§ **TASK PROMPT**
Could you set down every entry exactly as it appears?

§ **DATA EXTRACTS**
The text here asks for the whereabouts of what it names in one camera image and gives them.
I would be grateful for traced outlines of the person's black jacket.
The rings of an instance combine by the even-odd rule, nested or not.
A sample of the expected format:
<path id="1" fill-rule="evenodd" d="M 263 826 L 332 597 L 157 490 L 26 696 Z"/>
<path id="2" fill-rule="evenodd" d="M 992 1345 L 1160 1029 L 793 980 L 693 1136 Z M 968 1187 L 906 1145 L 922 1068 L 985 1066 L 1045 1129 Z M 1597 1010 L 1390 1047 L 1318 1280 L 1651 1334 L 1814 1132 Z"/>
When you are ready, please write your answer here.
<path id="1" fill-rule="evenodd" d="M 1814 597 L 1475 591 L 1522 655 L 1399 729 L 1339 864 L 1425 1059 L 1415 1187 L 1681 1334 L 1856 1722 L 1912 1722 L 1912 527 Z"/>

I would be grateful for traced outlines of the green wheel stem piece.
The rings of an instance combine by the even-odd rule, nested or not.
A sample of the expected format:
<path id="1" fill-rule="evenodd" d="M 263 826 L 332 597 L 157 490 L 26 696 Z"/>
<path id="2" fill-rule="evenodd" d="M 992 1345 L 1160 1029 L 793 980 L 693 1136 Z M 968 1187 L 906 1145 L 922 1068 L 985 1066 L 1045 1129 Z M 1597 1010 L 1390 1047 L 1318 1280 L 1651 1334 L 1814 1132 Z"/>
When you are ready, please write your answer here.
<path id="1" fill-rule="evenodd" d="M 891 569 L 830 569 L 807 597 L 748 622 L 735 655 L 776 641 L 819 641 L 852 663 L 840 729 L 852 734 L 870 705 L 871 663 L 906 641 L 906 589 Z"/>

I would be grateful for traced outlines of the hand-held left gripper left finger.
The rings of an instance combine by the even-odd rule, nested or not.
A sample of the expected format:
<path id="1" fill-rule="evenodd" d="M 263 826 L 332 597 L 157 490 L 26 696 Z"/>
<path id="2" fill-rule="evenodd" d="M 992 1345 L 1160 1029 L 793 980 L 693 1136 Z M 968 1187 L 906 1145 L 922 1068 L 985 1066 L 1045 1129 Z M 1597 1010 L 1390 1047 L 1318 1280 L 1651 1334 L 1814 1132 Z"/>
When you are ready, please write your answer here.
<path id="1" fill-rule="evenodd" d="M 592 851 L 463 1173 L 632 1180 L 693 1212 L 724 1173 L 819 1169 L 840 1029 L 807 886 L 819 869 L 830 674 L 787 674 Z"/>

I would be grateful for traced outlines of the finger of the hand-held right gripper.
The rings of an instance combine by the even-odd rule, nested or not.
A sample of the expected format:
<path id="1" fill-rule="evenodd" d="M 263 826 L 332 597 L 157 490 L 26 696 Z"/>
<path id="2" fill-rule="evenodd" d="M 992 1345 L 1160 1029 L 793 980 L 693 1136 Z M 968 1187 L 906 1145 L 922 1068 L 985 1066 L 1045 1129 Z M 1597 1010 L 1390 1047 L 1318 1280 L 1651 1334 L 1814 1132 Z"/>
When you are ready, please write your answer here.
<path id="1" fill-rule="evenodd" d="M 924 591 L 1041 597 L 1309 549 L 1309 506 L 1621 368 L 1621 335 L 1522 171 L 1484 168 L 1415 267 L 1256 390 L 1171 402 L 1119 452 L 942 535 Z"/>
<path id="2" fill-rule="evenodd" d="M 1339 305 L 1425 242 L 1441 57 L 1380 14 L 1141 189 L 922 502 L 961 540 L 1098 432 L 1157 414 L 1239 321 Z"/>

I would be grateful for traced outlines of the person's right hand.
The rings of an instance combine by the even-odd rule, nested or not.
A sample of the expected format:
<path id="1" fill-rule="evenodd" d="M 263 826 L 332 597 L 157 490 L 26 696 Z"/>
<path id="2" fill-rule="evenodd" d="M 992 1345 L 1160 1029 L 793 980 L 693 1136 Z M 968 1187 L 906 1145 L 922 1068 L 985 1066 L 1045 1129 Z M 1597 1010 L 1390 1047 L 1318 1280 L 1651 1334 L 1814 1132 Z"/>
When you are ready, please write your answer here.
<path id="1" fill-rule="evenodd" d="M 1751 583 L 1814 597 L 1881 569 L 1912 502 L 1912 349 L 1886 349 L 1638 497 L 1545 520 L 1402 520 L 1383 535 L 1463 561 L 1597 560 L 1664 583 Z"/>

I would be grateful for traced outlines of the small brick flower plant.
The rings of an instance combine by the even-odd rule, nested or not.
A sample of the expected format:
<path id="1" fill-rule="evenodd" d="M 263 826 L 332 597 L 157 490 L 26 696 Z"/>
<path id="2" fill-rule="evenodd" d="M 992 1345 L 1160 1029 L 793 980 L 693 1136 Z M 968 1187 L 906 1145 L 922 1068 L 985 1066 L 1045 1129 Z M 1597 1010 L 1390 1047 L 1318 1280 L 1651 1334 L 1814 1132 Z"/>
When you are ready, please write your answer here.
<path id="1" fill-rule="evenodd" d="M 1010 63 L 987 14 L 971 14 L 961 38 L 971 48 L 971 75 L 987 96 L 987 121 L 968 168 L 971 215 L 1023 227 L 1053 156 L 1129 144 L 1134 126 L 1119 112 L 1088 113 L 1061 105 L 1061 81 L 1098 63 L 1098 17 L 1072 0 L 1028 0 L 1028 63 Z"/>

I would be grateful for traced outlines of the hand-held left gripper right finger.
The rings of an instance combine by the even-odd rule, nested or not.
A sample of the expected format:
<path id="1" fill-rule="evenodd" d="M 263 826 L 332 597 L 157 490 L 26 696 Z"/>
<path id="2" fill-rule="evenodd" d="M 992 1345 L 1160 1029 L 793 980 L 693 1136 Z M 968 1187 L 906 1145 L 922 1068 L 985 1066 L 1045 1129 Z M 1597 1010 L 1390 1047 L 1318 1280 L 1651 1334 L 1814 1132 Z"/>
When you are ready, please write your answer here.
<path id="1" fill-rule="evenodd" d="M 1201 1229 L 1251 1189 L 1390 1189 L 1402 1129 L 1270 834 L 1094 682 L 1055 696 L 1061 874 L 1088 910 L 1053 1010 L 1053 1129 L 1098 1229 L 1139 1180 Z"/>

§ **RESPONSE TO THIS TASK**
The text here asks for the whereabouts of what it names in one camera image and gives them.
I would be grateful for traced outlines of the person's black jacket.
The rings of an instance combine by the even-odd rule, nested or not.
A sample of the expected format:
<path id="1" fill-rule="evenodd" d="M 263 826 L 332 597 L 157 490 L 26 696 Z"/>
<path id="2" fill-rule="evenodd" d="M 992 1345 L 1160 1029 L 793 980 L 693 1136 Z M 968 1187 L 906 1145 L 922 1068 L 985 1066 L 1045 1129 Z M 1597 1010 L 1390 1047 L 1318 1280 L 1651 1334 L 1814 1132 Z"/>
When you are ready, please write your answer here.
<path id="1" fill-rule="evenodd" d="M 1814 597 L 1475 591 L 1522 655 L 1399 729 L 1339 864 L 1425 1059 L 1415 1187 L 1681 1334 L 1856 1722 L 1912 1722 L 1912 527 Z"/>

I would be grateful for traced outlines of the green wheel stem piece.
The rings of an instance combine by the even-odd rule, nested or not.
A sample of the expected format:
<path id="1" fill-rule="evenodd" d="M 263 826 L 332 597 L 157 490 L 26 696 Z"/>
<path id="2" fill-rule="evenodd" d="M 992 1345 L 1160 1029 L 793 980 L 693 1136 Z M 968 1187 L 906 1145 L 922 1068 L 985 1066 L 1045 1129 Z M 1597 1010 L 1390 1047 L 1318 1280 L 1651 1334 L 1814 1132 Z"/>
When you are ready, please write your answer here.
<path id="1" fill-rule="evenodd" d="M 891 569 L 830 569 L 807 597 L 748 622 L 735 655 L 776 641 L 819 641 L 852 663 L 840 729 L 852 734 L 870 705 L 871 663 L 906 641 L 906 589 Z"/>

I would be grateful for traced outlines of the hand-held left gripper left finger.
The rings of an instance combine by the even-odd rule, nested or not.
A sample of the expected format:
<path id="1" fill-rule="evenodd" d="M 263 826 L 332 597 L 157 490 L 26 696 Z"/>
<path id="2" fill-rule="evenodd" d="M 992 1345 L 1160 1029 L 793 980 L 693 1136 Z M 968 1187 L 906 1145 L 922 1068 L 985 1066 L 1045 1129 Z M 1597 1010 L 1390 1047 L 1318 1280 L 1651 1334 L 1814 1132 Z"/>
When you are ready, please write your answer here.
<path id="1" fill-rule="evenodd" d="M 592 851 L 463 1173 L 632 1180 L 693 1212 L 724 1173 L 819 1169 L 840 1029 L 807 886 L 819 869 L 830 674 L 787 674 Z"/>

I would be grateful for traced outlines of the finger of the hand-held right gripper.
The rings of an instance combine by the even-odd rule, nested or not.
A sample of the expected format:
<path id="1" fill-rule="evenodd" d="M 263 826 L 332 597 L 157 490 L 26 696 Z"/>
<path id="2" fill-rule="evenodd" d="M 992 1345 L 1160 1029 L 793 980 L 693 1136 Z M 968 1187 L 906 1145 L 922 1068 L 985 1066 L 1045 1129 Z M 1597 1010 L 1390 1047 L 1318 1280 L 1651 1334 L 1814 1132 Z"/>
When you are ready, please write your answer here.
<path id="1" fill-rule="evenodd" d="M 924 591 L 1041 597 L 1309 549 L 1309 506 L 1621 368 L 1621 335 L 1522 171 L 1484 168 L 1415 267 L 1256 390 L 1171 402 L 1119 452 L 942 535 Z"/>
<path id="2" fill-rule="evenodd" d="M 1339 305 L 1425 242 L 1441 57 L 1380 14 L 1141 189 L 922 502 L 961 540 L 1098 432 L 1157 414 L 1239 321 Z"/>

I would be grateful for traced outlines of the person's right hand.
The rings of an instance combine by the even-odd rule, nested or not.
A sample of the expected format:
<path id="1" fill-rule="evenodd" d="M 263 826 L 332 597 L 157 490 L 26 696 Z"/>
<path id="2" fill-rule="evenodd" d="M 992 1345 L 1160 1029 L 793 980 L 693 1136 Z M 968 1187 L 906 1145 L 922 1068 L 985 1066 L 1045 1129 Z M 1597 1010 L 1390 1047 L 1318 1280 L 1651 1334 L 1814 1132 Z"/>
When you are ready, please write your answer here.
<path id="1" fill-rule="evenodd" d="M 1751 583 L 1814 597 L 1881 569 L 1912 502 L 1912 349 L 1886 349 L 1638 497 L 1545 520 L 1402 520 L 1383 535 L 1463 561 L 1597 560 L 1664 583 Z"/>

I would be grateful for traced outlines of the small brick flower plant.
The rings of an instance combine by the even-odd rule, nested or not.
A sample of the expected format:
<path id="1" fill-rule="evenodd" d="M 263 826 L 332 597 L 157 490 L 26 696 Z"/>
<path id="2" fill-rule="evenodd" d="M 992 1345 L 1160 1029 L 793 980 L 693 1136 Z M 968 1187 L 906 1145 L 922 1068 L 985 1066 L 1045 1129 Z M 1597 1010 L 1390 1047 L 1318 1280 L 1651 1334 L 1814 1132 Z"/>
When you are ready, please write your answer here.
<path id="1" fill-rule="evenodd" d="M 1010 63 L 987 14 L 971 14 L 961 38 L 971 48 L 971 75 L 987 96 L 987 121 L 968 168 L 971 215 L 1023 227 L 1053 156 L 1129 144 L 1134 126 L 1119 112 L 1088 113 L 1061 105 L 1061 81 L 1098 63 L 1098 17 L 1072 0 L 1028 0 L 1028 63 Z"/>

I would be grateful for traced outlines of the hand-held left gripper right finger.
The rings of an instance combine by the even-odd rule, nested or not.
A sample of the expected format:
<path id="1" fill-rule="evenodd" d="M 263 826 L 332 597 L 157 490 L 26 696 Z"/>
<path id="2" fill-rule="evenodd" d="M 992 1345 L 1160 1029 L 793 980 L 693 1136 Z M 968 1187 L 906 1145 L 922 1068 L 985 1066 L 1045 1129 Z M 1597 1010 L 1390 1047 L 1318 1280 L 1651 1334 L 1814 1132 Z"/>
When you are ready, please write your answer here.
<path id="1" fill-rule="evenodd" d="M 1201 1229 L 1251 1189 L 1390 1189 L 1402 1129 L 1270 834 L 1094 682 L 1055 696 L 1061 874 L 1088 910 L 1053 1010 L 1053 1129 L 1098 1229 L 1139 1180 Z"/>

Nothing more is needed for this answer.